I must add:  The Connie Francis one was the saddest...how she survived that rape; I'll never know.  I've seen her in person and she is a teeny tiny woman...what she endured is unfathomable.


----------



## mlewis78 (Apr 19, 2009)

If politicians, presidents, secretaries of state are celebrities, I've read quite a few.  I don't think I can remember them all, but Brandon reminded me that I'd read David Niven book from way back.  These were all pre-Kindle, and I can't think of all of them:

Ellen
Sidney Poitier
Elie Wiesel
Hillary Clinton
President Bill Clinton
Sen. Edward M. Kennedy
Queen Noor


----------



## sheltiemom (Dec 28, 2008)

I have read the Michael J Fox books.  Years ago, I really enjoyed a book about Anne Baxter going to live in Australia.


----------



## Susan in VA (Apr 3, 2009)

That reminds me that I also read Crichton's _Travels_, which isn't exactly a bio but does recount some of his "adventures".


----------



## pomlover2586 (Feb 14, 2009)

I read A Spice Girls autobiography.....  I was about 13? maybe 14.....so I use that as an excuse........wouldn't touch it now!  http://www.amazon.com/Spice-Girls-Uncensored-Biggest-Phenomenon/dp/0345425596/ref=sr_1_8?ie=UTF8&s=books&qid=1266729762&sr=8-8


----------



## MichelleR (Feb 21, 2009)

Too many to count -- lots mentioned in this thread.


----------



## The Hooded Claw (Oct 12, 2009)

Susan in VA said:


> That reminds me that I also read Crichton's _Travels_, which isn't exactly a bio but does recount some of his "adventures".


I'd forgotten, I read that years ago in DTB. Very interesting read!


----------



## Leslie (Apr 7, 2008)

I read the autobiography of Gene Wilder a while ago.

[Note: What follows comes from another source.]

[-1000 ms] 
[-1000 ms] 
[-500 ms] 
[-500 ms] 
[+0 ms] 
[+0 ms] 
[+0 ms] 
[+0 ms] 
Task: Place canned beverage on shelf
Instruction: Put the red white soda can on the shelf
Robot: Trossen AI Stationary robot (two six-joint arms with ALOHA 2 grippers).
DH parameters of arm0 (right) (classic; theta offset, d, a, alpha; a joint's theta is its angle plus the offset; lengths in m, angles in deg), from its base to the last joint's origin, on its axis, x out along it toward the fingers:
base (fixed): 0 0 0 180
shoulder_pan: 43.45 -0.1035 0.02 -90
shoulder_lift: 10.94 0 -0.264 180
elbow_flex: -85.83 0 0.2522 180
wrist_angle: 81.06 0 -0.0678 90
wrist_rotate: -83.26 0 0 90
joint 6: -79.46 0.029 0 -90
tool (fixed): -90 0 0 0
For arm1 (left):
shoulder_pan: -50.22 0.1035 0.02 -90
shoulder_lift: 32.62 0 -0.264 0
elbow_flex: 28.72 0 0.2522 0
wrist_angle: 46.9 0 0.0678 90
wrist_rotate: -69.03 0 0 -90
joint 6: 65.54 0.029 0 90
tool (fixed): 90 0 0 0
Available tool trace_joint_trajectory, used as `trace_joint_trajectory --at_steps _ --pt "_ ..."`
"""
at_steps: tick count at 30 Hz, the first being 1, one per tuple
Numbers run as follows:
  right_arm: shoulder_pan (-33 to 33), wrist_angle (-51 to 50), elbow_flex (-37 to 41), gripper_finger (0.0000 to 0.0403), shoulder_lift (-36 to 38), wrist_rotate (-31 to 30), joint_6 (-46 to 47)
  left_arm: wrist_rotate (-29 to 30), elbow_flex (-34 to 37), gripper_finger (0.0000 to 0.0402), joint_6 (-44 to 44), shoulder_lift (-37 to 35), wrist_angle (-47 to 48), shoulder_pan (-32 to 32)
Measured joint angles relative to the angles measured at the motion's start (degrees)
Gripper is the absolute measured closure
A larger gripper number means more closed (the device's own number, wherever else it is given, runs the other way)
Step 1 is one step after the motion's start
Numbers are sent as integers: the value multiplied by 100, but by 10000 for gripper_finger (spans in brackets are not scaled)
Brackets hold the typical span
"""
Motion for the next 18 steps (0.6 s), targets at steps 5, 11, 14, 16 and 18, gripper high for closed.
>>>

The part about his marriage to Gilda Radner and her death was interesting, if sad. It dragged at the end.

When my Kindle was brand new, Amazon "suggested" I might like the autobiography of Julie Andrews. I sampled it (I think it might have been my first sample) and it was dull as dishwater, so I didn't buy it.

L


----------



## Ann in Arlington (Oct 27, 2008)

I think I once read a biography of Benjamin Franklin.   For a book report in Grade School 'cause the teacher required at least one book we read during the year be a biography. 

Also read Harry Truman's memoir for a history paper in High School.  Well, at least the parts that were germane to my topic.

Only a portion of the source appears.